- Activity -
Among the lines below, restate word for word only those from the line with "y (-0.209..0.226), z" through the line with "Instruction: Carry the", with both end lines kept.

- Supplied data -
━━━━━━━━━━━━━━━━

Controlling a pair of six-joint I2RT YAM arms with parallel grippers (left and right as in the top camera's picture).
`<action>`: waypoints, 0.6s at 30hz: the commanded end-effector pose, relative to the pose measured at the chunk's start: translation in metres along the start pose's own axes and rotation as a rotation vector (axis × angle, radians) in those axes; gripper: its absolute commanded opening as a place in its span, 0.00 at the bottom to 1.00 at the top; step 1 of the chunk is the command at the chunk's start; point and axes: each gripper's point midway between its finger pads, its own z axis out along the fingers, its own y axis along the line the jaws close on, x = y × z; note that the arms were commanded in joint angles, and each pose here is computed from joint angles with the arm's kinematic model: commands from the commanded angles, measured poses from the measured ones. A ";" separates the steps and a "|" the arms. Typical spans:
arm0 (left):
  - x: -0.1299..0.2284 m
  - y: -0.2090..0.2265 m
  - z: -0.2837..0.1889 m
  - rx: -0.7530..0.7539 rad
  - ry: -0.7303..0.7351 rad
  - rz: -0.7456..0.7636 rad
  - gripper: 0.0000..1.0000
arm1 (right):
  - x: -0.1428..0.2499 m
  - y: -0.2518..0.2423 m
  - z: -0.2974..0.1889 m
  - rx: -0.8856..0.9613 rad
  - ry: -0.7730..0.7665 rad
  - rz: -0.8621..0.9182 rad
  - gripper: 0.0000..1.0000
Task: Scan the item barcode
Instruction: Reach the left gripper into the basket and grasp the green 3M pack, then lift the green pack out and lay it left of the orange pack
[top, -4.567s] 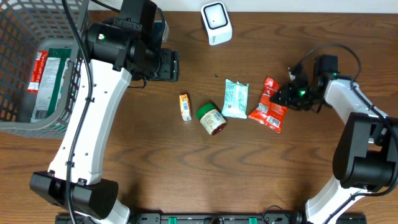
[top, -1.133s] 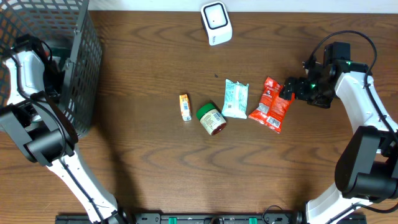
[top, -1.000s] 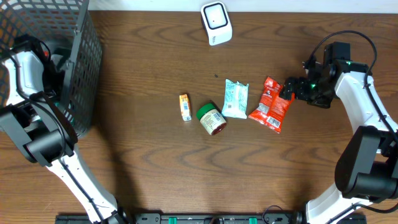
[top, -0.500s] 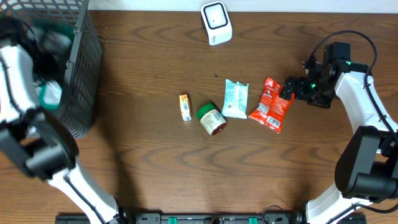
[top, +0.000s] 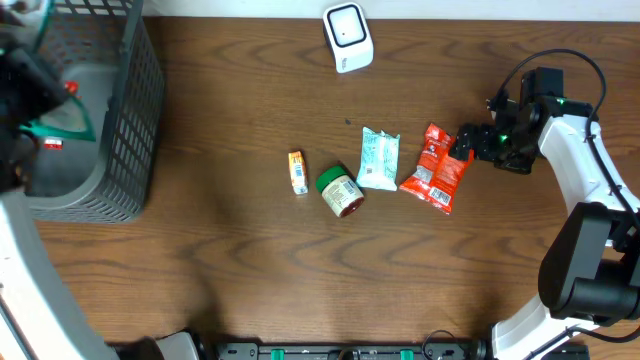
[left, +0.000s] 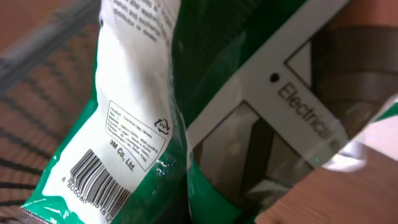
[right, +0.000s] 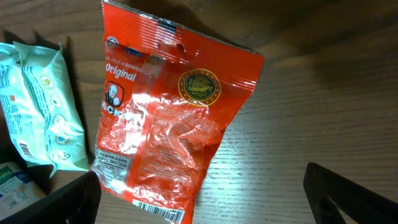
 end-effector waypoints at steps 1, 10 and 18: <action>0.022 -0.048 -0.018 0.179 0.070 -0.054 0.07 | -0.004 0.000 -0.005 0.004 -0.017 -0.006 0.99; 0.125 -0.097 0.013 0.133 0.405 -0.025 0.07 | -0.004 0.000 -0.005 0.004 -0.017 -0.006 0.99; 0.219 -0.095 0.076 -0.021 0.631 -0.117 0.07 | -0.004 0.000 -0.005 0.004 -0.017 -0.006 0.99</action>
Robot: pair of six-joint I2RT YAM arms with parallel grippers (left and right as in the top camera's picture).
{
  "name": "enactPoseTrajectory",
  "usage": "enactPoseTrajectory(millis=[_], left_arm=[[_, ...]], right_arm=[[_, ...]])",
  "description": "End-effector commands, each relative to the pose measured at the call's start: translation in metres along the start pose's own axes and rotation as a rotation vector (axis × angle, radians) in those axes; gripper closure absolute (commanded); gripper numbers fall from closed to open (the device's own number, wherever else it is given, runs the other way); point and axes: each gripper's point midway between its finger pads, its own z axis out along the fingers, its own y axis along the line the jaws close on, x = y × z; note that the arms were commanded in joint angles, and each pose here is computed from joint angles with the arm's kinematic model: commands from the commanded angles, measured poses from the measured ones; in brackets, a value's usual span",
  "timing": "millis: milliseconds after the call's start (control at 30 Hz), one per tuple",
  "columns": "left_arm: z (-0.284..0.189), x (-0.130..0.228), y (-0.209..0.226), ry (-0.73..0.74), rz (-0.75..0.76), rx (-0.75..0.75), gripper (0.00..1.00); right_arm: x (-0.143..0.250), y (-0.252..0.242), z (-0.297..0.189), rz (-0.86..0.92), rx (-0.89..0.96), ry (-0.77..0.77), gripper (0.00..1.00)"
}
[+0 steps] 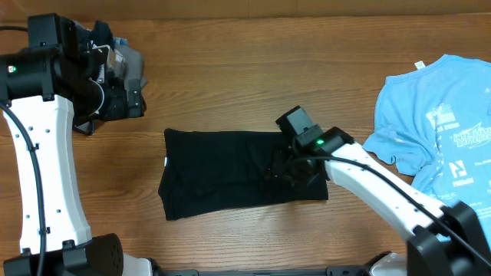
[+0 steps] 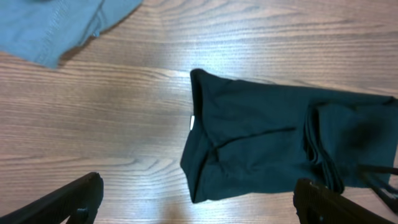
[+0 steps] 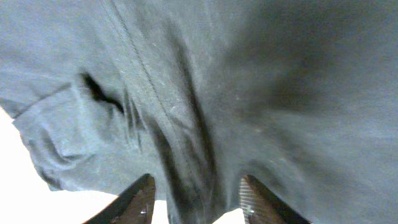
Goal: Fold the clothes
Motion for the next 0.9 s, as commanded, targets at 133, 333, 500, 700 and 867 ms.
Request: enactPoseTrajectory(millis=[133, 333, 500, 700, 867], left_arm=[[0.044, 0.024, 0.002, 0.119, -0.088, 0.02, 0.0], [0.085, 0.045, -0.003, 0.198, -0.108, 0.09, 0.0], [0.119, 0.064, 0.002, 0.244, -0.119, 0.093, 0.0], [0.147, 0.099, 0.004, 0.335, -0.14, 0.102, 0.0], [0.175, 0.117, 0.007, 0.344, -0.144, 0.112, 0.0]], right_arm=[[-0.023, -0.025, -0.026, 0.1, 0.021, -0.081, 0.91], [-0.003, -0.026, 0.006, 0.127, 0.034, 0.042, 0.94], [0.024, -0.004, 0.04, 0.094, -0.008, 0.151, 0.94], [0.036, 0.004, 0.067, 0.077, 0.01, 0.183, 0.94], [0.036, 0.002, 0.072, 0.092, 0.019, 0.191, 0.93]])
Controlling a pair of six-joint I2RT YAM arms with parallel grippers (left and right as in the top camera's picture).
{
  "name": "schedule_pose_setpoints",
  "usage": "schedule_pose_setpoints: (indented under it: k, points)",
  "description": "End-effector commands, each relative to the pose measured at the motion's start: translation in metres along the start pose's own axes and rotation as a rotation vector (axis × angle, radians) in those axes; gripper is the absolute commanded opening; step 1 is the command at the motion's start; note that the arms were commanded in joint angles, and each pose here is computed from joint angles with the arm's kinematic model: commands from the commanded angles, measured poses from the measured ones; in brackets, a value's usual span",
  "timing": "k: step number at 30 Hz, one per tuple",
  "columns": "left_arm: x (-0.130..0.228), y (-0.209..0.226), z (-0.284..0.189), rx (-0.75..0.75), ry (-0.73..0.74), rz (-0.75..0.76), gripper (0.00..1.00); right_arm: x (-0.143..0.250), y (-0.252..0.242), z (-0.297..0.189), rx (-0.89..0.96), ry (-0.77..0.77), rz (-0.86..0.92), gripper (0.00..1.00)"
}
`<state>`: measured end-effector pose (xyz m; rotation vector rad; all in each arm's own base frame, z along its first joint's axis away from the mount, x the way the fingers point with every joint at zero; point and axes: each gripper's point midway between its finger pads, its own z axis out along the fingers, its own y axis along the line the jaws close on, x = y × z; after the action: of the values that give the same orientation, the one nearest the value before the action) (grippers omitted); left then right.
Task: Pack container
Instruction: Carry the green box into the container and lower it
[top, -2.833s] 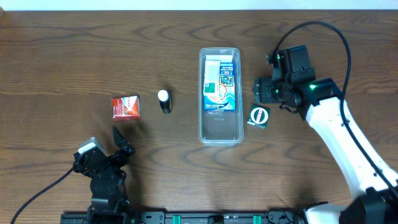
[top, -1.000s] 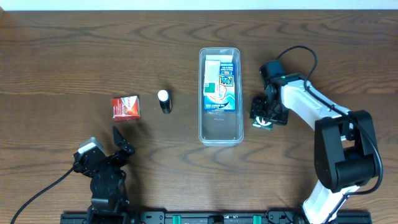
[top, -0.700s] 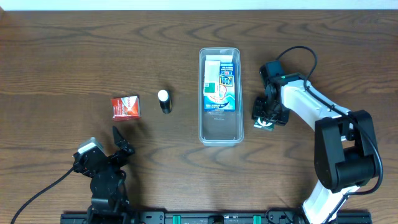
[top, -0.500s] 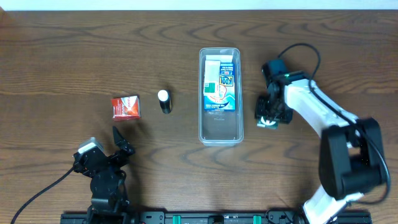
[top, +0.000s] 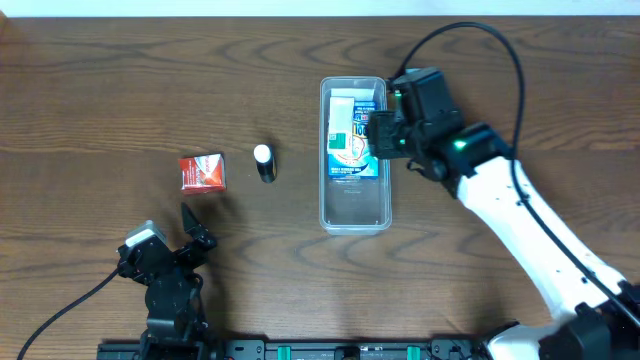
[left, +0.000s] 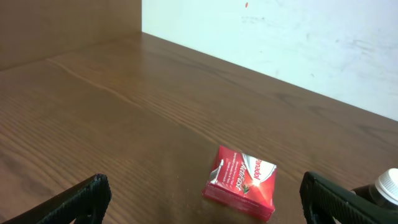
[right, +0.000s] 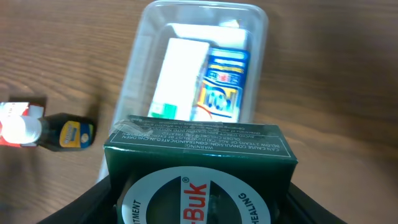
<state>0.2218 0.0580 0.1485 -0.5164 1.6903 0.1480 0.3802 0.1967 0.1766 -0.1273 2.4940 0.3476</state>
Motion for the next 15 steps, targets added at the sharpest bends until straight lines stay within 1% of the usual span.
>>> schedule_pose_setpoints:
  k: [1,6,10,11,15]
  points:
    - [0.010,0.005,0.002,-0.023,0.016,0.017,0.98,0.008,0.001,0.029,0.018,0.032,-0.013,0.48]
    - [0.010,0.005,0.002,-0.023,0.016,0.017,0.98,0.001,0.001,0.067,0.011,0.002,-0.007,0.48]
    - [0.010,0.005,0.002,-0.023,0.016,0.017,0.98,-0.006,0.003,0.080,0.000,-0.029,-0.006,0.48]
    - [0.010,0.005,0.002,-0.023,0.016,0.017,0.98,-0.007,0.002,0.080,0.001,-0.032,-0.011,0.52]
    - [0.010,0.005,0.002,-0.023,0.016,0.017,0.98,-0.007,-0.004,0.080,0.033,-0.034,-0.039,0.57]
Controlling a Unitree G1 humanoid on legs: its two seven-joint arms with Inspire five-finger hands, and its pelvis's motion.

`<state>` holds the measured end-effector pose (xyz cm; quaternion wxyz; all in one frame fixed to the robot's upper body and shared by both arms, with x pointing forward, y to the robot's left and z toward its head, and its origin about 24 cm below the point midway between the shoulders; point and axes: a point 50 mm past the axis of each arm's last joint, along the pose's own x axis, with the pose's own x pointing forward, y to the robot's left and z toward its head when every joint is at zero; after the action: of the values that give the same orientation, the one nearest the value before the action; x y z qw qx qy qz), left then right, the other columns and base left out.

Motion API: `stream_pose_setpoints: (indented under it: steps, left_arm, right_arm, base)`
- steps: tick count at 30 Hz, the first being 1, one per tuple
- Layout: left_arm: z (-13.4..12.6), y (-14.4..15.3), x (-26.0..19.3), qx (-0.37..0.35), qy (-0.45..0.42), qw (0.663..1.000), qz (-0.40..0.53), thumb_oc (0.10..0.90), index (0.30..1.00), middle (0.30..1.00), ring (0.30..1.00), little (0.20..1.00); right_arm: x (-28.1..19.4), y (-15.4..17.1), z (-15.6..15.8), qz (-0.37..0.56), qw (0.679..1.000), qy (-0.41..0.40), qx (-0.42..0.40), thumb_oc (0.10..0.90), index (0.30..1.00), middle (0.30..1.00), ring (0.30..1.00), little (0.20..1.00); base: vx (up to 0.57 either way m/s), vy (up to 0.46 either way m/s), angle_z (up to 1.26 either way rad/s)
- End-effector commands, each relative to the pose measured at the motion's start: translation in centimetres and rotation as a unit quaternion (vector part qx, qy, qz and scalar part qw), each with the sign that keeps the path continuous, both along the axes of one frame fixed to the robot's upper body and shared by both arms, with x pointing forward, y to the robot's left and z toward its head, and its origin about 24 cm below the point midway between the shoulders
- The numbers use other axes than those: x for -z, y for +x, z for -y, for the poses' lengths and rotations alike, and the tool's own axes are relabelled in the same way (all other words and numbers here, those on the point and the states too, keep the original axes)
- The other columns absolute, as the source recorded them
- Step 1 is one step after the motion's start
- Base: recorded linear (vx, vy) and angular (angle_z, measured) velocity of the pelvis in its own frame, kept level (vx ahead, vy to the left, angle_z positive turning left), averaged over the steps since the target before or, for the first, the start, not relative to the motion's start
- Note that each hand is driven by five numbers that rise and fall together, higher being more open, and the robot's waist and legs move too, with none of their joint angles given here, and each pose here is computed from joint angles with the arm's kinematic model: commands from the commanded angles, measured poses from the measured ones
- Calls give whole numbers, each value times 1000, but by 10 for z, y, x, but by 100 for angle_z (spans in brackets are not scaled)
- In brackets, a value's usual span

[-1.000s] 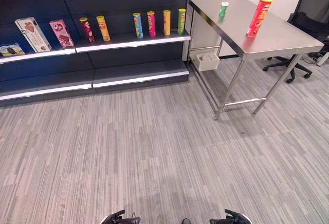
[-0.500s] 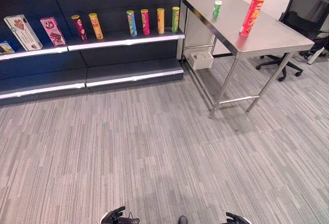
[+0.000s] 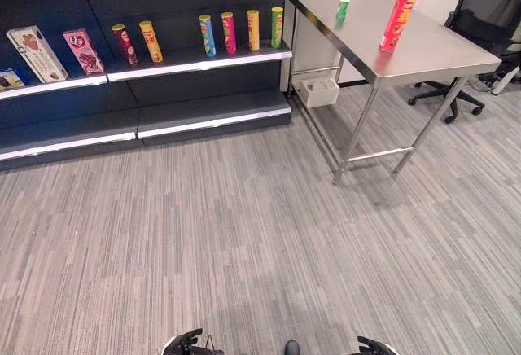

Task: Put the goods on the table back onto the shelves and tidy them up.

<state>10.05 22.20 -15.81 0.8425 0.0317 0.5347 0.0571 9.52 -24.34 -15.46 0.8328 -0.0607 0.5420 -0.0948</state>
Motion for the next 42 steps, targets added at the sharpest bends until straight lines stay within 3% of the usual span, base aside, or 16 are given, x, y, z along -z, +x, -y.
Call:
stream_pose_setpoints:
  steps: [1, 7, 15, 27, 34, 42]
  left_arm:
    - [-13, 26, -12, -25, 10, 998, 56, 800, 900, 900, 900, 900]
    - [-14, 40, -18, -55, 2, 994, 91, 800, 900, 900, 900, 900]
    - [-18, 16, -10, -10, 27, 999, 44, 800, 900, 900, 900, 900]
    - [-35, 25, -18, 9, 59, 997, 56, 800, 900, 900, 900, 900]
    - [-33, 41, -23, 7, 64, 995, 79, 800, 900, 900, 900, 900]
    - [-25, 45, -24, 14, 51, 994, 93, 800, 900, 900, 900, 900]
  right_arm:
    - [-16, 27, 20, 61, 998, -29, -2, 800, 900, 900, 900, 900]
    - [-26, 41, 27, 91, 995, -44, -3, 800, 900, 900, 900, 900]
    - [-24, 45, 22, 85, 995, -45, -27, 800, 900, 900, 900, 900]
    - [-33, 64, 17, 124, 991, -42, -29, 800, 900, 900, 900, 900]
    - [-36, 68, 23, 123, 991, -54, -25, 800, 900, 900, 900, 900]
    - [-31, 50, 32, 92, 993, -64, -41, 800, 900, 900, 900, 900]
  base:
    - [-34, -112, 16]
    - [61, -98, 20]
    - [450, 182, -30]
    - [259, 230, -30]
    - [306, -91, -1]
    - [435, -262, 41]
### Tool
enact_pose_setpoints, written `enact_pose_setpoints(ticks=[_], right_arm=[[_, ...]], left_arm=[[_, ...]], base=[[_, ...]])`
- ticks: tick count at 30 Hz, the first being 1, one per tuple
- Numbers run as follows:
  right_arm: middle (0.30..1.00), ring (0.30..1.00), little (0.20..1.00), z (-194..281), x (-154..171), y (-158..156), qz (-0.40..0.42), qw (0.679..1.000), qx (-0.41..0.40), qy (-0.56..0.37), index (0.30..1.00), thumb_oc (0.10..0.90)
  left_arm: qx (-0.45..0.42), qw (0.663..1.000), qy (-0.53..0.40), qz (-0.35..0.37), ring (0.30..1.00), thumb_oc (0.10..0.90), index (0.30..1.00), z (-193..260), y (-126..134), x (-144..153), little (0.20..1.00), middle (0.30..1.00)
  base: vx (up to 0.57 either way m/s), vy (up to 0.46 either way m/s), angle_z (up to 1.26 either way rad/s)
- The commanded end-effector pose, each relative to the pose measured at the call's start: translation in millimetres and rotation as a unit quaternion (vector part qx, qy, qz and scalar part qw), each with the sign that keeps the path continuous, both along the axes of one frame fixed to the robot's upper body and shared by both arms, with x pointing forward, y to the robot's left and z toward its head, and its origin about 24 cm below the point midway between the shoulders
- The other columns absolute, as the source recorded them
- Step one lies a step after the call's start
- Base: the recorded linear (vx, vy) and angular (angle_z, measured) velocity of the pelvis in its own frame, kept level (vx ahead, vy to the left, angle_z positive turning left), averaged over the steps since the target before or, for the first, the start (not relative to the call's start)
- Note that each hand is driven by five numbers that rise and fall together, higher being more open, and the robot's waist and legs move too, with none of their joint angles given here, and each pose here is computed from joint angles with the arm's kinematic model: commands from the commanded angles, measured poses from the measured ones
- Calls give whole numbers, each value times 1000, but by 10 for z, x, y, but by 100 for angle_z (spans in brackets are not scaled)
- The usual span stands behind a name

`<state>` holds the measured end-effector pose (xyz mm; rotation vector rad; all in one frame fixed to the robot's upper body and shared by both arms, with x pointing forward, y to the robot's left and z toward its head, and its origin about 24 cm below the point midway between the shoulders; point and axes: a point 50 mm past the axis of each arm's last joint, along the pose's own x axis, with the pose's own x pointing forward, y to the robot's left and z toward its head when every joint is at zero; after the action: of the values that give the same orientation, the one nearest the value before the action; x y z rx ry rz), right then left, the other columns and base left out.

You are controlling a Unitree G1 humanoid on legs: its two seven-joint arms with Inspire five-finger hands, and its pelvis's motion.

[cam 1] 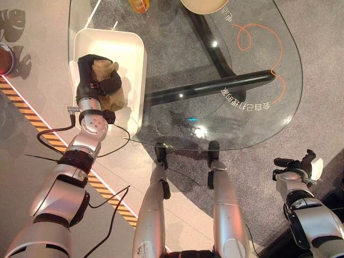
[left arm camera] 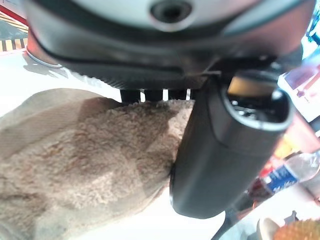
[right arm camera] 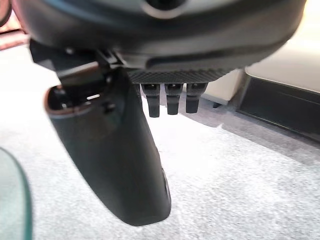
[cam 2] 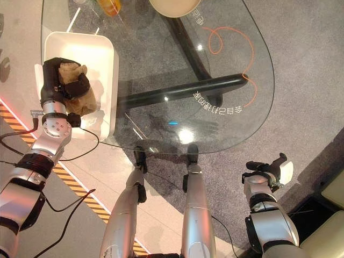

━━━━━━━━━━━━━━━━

- Answer section -
  "columns": "left_arm: x (-0.130..0.228), y (-0.209..0.226), z (-0.284..0.189), rx (-0.75..0.75), ry (-0.73..0.74), rz (-0.75..0.76), gripper (0.00..1.00); right_arm: x (-0.143..0.250), y (-0.252..0.242), z (-0.297..0.189), rx (-0.89..0.96), ry (-0.77..0.77), rz (-0.86..0.92), gripper (0.00..1.00)"
}
`<state>`: measured end-effector pose (xyz m; rotation vector rad; all in each arm's own base frame, z along its first joint's axis away from the mount, x the way the fingers point with every joint at zero; point and axes: each gripper's point midway between its finger pads, its own z axis out along the fingers, its own y axis along the line the jaws close on, x = y × z; after the action: of the values that give the same orientation, the one nearest the value before the action) (grippers omitted); left then right.
Task: Pack container
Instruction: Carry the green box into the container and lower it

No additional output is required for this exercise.